I think that this chapter is where it really hit me that I wasn't always going to be the one writing this story, that sometimes these girls were just going to tell me who they were and what they were going to do. That happened in the last chapter with Jolie, who I really had pegged as just a pretty Goth girl - but no; instead she gets up and turns herself into Florence Nightingale! And it happens later too - I have like NO control over Cambria at all, and she's not turning out to be who I wanted her to. I had no idea about what Cambria says about Lei in the next chapter either, just so you know, nor was(SPOILER ALERT) Heidi supposed to turn out the way she eventually does in later chapters. Each of these girls really seem to be their own person, and they surprise me as much as they do anyone else. But I really am enjoying getting to know them all. Alright I'll step away from my podium and let you read the story now.:)


"Life's funny like that, huh?" Ava asked, swinging their intertwined hands between them as they walked towards the park.

"What do you mean?" Rowan asked, looking over at the fifteen year old as she looked at the ground.

"Well, my mother had three girls without a problem while she was working in a brothel. Then, later, when I got pregnant, I lost my babies both times."

Rowan stopped in his tracks, repeating, "You've been pregnant?"

"Twice," Ava shrugged, looking at her feet. "It's an occupational hazard.

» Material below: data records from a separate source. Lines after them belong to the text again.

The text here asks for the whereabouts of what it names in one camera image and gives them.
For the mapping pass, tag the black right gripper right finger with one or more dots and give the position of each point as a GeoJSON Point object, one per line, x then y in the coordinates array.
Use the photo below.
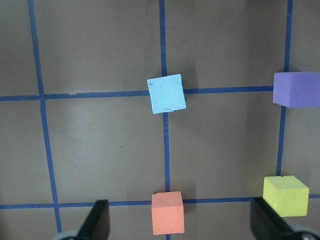
{"type": "Point", "coordinates": [266, 224]}

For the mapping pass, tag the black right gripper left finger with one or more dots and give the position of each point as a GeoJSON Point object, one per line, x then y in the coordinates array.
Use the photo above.
{"type": "Point", "coordinates": [97, 224]}

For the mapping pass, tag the light blue block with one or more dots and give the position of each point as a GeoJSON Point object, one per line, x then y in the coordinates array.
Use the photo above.
{"type": "Point", "coordinates": [166, 94]}

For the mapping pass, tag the yellow foam block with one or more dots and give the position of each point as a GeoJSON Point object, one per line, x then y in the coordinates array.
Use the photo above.
{"type": "Point", "coordinates": [287, 195]}

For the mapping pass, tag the orange block near right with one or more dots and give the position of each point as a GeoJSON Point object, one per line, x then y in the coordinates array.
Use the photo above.
{"type": "Point", "coordinates": [167, 211]}

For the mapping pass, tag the purple block right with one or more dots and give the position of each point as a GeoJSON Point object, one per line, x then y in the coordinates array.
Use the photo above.
{"type": "Point", "coordinates": [300, 89]}

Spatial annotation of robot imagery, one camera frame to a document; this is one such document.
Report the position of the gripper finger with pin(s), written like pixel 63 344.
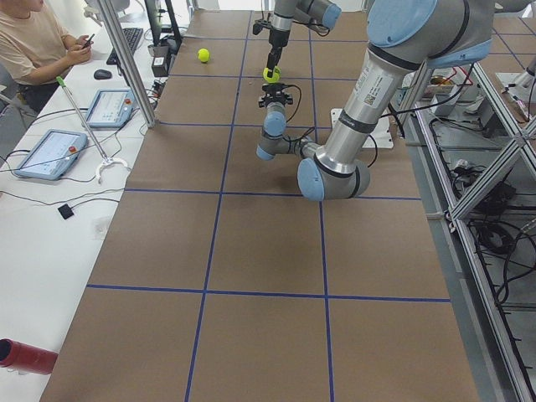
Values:
pixel 273 58

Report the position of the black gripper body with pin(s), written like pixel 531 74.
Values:
pixel 275 40
pixel 274 99

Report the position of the yellow Roland Garros tennis ball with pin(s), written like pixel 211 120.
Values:
pixel 271 75

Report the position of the yellow Wilson tennis ball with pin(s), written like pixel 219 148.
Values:
pixel 203 55

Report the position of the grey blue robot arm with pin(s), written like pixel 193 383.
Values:
pixel 318 15
pixel 402 35

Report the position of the black computer monitor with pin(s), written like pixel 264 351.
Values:
pixel 155 9

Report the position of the black power adapter box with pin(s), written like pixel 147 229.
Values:
pixel 160 61

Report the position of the far blue teach pendant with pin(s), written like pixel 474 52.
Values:
pixel 110 108

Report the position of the blue teach pendant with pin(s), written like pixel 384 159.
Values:
pixel 110 108
pixel 54 154

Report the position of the black computer mouse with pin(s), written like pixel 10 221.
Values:
pixel 101 74

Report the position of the silver reach grabber tool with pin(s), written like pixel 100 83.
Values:
pixel 107 161

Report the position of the black smartphone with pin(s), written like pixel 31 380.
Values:
pixel 88 42

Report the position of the brown paper table cover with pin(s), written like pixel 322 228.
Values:
pixel 218 281

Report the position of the near blue teach pendant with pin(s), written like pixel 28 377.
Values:
pixel 54 154

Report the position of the small black square puck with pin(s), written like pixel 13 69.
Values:
pixel 66 211

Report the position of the person in beige shirt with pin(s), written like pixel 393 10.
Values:
pixel 36 48

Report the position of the red cardboard tube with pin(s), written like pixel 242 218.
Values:
pixel 26 358

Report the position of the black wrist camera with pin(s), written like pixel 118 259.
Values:
pixel 260 25

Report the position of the grey aluminium frame post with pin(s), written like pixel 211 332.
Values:
pixel 126 60

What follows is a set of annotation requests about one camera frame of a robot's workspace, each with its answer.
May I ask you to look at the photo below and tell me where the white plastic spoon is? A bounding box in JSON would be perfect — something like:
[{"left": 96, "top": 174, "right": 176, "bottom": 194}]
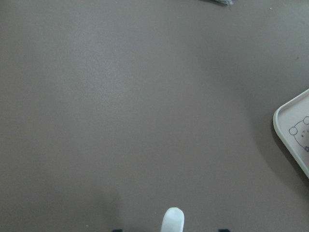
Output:
[{"left": 160, "top": 207, "right": 184, "bottom": 232}]

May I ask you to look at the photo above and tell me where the beige rectangular tray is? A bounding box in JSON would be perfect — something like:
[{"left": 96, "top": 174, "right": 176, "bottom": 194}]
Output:
[{"left": 273, "top": 90, "right": 309, "bottom": 176}]

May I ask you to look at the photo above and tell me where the grey folded cloth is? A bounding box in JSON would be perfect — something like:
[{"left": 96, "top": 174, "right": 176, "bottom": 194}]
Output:
[{"left": 203, "top": 0, "right": 234, "bottom": 6}]

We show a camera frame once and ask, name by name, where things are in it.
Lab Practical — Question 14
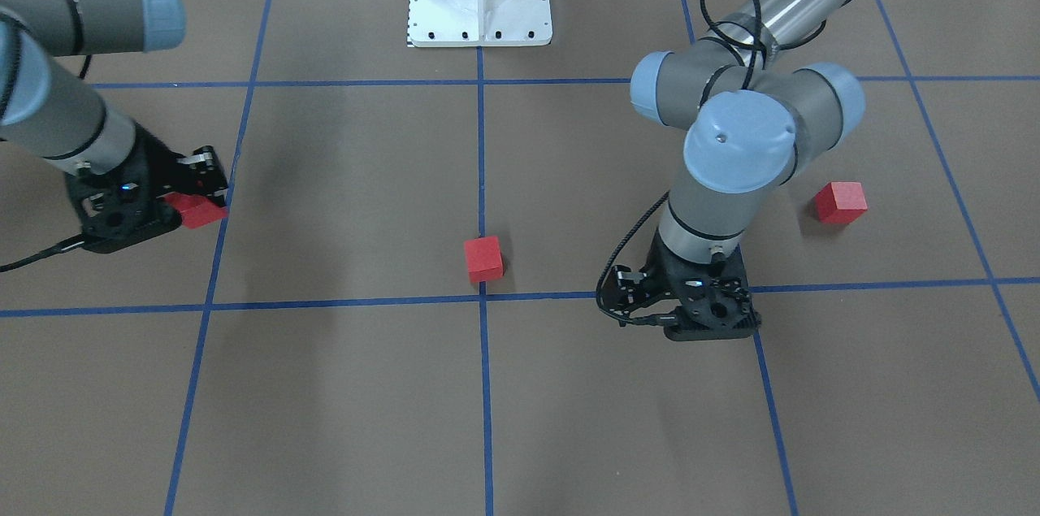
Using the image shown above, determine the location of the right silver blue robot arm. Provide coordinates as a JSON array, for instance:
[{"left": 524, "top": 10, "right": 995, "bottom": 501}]
[{"left": 1, "top": 0, "right": 229, "bottom": 267}]

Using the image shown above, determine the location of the red block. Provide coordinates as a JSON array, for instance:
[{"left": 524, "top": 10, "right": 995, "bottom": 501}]
[
  {"left": 813, "top": 180, "right": 869, "bottom": 226},
  {"left": 162, "top": 194, "right": 228, "bottom": 228},
  {"left": 463, "top": 236, "right": 505, "bottom": 285}
]

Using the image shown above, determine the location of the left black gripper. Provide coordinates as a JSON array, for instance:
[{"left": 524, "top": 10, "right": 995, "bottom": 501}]
[{"left": 610, "top": 246, "right": 762, "bottom": 341}]

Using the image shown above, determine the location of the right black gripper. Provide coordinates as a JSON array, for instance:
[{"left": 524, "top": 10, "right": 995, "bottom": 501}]
[{"left": 64, "top": 126, "right": 229, "bottom": 254}]

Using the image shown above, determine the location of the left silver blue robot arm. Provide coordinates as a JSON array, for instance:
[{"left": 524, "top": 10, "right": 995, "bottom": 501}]
[{"left": 596, "top": 0, "right": 865, "bottom": 341}]

I miscarried once, and the other was born too early to survive for more than a week."

"Oh, wow… Ava…"

She shook her head, warding off whatever he had been going to say to her. "Sometimes," she murmured. "I think that it was better for them that way, to not have to live in…" she lifted her head to scan the gray horizon with dull eyes. "This."

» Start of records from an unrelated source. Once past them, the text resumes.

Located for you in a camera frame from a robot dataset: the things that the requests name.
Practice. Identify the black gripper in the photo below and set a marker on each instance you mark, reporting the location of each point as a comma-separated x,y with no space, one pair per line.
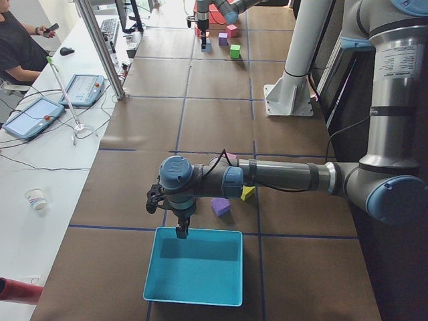
202,24
182,214

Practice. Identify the blue foam block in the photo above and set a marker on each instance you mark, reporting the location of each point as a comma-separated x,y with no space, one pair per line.
207,47

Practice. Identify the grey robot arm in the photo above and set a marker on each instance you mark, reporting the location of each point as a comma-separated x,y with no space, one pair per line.
384,182
229,11

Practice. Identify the red foam block far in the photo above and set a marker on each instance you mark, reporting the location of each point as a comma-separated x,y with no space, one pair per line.
197,31

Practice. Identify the purple foam block right side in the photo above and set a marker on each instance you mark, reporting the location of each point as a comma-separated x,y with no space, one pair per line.
223,39

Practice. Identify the red plastic bin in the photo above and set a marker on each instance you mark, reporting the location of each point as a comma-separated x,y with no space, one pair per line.
216,17

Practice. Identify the red foam block near bin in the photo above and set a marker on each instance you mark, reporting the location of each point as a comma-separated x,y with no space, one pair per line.
232,31

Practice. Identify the green foam block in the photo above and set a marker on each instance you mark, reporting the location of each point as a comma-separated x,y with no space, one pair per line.
235,51

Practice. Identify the blue plastic bin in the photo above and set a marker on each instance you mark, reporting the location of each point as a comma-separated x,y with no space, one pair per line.
205,268

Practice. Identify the purple foam block near bin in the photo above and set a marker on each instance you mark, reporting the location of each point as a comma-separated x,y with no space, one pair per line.
220,206

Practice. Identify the black monitor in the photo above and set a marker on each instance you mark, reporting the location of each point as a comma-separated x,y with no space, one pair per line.
129,16

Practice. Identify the yellow foam block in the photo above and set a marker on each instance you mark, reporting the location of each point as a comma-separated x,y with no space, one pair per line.
247,193

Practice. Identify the pink foam block left side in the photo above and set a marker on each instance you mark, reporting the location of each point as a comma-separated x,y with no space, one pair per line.
231,156

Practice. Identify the black keyboard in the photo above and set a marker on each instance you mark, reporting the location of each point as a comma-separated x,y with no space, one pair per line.
109,28

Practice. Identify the teach pendant far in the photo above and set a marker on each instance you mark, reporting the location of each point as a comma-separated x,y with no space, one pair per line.
84,90

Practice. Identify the teach pendant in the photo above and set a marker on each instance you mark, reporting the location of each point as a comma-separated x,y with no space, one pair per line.
84,90
34,119

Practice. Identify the black computer mouse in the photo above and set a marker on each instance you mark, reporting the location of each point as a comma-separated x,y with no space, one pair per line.
65,51

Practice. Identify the black smartphone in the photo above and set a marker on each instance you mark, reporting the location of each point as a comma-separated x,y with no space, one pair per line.
53,27

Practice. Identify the white selfie stick tripod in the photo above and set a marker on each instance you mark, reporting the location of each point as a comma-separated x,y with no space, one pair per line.
79,127

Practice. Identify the white paper cup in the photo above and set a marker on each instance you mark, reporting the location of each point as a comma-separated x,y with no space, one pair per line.
36,199

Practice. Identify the red cylinder object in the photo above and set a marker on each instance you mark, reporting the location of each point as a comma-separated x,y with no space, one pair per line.
20,292

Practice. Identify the person in black shirt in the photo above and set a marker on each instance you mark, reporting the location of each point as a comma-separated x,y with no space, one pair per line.
22,58

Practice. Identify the teach pendant near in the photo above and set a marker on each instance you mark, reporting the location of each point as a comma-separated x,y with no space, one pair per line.
34,119

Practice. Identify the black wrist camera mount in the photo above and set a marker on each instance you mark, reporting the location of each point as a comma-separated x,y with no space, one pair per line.
156,198

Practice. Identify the aluminium frame post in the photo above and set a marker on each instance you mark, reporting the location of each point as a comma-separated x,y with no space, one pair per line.
91,23

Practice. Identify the white camera post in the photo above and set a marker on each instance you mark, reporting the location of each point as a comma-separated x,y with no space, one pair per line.
290,95

Rowan took a deep breath, blinking rapidly as he and Ava started walking again, still hand in hand, although he sensed that she no longer needed the comfort for her nerves. "Yeah," he whispered. "Maybe so…"

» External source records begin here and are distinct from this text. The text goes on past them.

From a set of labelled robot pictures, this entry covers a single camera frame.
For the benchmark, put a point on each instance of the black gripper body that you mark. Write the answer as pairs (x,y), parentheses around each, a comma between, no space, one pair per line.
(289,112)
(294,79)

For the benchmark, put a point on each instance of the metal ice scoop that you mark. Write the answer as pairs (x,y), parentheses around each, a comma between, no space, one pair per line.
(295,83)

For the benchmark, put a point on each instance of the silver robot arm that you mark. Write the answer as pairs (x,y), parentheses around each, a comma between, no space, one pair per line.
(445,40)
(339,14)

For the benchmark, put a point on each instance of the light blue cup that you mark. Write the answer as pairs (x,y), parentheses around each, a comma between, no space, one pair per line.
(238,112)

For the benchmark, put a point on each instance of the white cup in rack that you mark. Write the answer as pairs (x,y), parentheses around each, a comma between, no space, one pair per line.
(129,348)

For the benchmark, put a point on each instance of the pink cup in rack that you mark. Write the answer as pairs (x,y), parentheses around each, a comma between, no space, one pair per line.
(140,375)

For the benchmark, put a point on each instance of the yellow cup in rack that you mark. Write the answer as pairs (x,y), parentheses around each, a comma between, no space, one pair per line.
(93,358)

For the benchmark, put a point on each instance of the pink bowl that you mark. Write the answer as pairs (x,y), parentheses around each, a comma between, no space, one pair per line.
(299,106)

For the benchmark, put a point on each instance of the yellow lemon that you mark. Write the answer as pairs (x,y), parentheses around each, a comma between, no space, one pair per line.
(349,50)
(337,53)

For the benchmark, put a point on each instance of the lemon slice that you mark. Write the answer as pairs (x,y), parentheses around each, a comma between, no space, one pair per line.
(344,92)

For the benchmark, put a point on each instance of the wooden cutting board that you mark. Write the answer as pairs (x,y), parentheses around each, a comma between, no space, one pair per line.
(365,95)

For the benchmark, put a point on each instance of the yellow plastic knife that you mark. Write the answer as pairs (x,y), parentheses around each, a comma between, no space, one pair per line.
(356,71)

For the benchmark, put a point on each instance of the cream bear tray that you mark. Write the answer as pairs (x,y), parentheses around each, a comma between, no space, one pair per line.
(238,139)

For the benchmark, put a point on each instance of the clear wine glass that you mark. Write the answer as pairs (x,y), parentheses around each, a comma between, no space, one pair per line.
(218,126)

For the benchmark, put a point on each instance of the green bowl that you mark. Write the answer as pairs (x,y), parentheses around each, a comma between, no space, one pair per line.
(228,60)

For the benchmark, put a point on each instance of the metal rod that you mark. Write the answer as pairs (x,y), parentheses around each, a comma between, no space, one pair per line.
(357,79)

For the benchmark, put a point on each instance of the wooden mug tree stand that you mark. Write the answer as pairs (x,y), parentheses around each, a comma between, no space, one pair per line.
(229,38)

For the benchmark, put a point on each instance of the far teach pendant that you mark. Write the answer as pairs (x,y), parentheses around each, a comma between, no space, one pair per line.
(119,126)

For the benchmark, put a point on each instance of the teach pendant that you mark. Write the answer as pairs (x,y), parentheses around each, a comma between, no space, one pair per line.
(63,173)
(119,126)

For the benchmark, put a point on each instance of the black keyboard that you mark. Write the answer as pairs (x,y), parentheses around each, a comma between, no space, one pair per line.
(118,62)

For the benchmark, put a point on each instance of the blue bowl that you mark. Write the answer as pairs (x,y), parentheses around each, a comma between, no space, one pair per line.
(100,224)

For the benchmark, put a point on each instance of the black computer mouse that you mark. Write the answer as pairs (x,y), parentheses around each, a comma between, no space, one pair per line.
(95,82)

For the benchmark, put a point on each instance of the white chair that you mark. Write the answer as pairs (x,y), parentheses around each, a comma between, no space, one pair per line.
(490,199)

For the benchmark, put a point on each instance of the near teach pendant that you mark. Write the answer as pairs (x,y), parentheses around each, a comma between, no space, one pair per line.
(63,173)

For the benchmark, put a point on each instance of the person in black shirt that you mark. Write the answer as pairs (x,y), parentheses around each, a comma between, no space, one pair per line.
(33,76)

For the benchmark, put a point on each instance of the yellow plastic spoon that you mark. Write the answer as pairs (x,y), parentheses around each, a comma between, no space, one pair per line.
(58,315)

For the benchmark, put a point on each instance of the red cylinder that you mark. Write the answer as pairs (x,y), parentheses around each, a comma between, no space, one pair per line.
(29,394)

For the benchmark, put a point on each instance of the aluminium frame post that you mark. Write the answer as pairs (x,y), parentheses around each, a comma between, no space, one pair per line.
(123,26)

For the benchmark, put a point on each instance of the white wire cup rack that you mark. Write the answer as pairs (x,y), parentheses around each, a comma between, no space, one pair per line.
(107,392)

But for the first time since his parents' death, he thought maybe not.

"There's a pond!" Lei squealed when Rowan and Ava reached them, and then asked him, "Can we go swimming?"

Rowan surveyed the murky water, deciding that while he wouldn't have dared to drink out of it, swimming in it might not be that bad, and it really was a remarkably warm day. "I guess so."

With happy screams, Lei and Heidi jumped right in.

"Are you going to join them?" Rowan asked, smiling lightly at the brunette at his side.

She shook her head. "I don't know how to swim."

"So, you won't race, you won't swim, and you'll barely talk," Rowan teased her, hoping to lighten her mood. "What will you do?"

Ava shrugged.

"I bet you'll float," Rowan said on impulse.

Ava looked up at him in confusion. She didn't understand what he meant until he scooped her up into his arms and darted into the cool water, dropping her straight into the middle of the pond as she became very vocal, screaming how awful he was, how much she hated him. She floundered for a minute as Rowan backed away from her flailing limbs and instructed her to kick her feet and arms appropriately.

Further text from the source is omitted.